(What you should do)
Show every line of the data that includes the word "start".

(The data)
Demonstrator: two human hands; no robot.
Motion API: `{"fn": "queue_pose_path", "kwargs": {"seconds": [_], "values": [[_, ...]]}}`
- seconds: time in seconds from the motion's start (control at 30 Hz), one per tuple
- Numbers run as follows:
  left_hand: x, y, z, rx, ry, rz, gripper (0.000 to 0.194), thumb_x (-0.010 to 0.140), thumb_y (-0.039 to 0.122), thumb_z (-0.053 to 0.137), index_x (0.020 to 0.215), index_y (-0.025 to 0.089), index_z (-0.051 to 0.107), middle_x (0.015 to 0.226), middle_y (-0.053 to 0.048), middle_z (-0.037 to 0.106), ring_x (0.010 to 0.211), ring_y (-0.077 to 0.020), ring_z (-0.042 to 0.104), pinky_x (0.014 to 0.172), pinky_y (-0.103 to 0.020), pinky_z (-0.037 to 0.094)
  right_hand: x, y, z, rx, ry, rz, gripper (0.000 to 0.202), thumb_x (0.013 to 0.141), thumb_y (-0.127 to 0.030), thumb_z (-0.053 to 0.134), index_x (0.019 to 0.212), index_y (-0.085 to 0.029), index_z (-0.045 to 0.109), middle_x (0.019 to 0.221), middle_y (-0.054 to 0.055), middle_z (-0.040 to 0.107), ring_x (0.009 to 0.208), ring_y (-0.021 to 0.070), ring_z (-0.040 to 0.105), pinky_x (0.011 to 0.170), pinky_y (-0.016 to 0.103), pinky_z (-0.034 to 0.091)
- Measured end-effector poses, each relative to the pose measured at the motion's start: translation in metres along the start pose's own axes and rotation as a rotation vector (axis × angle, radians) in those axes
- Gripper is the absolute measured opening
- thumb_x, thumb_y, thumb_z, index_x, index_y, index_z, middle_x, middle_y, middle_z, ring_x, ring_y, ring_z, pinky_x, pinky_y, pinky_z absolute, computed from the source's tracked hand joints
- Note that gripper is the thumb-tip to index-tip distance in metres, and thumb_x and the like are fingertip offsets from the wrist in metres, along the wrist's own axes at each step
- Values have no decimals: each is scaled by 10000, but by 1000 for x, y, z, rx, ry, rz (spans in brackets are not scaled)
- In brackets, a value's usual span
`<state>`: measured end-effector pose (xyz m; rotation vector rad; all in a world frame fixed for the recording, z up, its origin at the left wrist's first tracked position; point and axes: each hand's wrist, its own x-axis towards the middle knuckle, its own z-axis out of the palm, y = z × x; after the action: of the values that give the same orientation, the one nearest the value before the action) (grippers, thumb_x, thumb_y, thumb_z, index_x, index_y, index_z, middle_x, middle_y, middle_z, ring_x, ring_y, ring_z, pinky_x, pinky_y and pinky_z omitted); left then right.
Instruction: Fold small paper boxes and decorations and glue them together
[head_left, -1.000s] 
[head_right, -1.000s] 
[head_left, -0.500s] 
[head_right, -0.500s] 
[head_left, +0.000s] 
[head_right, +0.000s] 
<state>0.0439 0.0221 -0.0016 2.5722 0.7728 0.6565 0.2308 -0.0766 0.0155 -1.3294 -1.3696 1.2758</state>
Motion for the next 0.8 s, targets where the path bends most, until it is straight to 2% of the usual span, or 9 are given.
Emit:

(Your response)
- seconds: time in seconds from the motion's start (control at 30 Hz), one per tuple
- Measured end-effector poses, each relative to the pose measured at the motion's start: translation in metres along the start pose's own axes and rotation as a rotation vector (axis × angle, radians) in those axes

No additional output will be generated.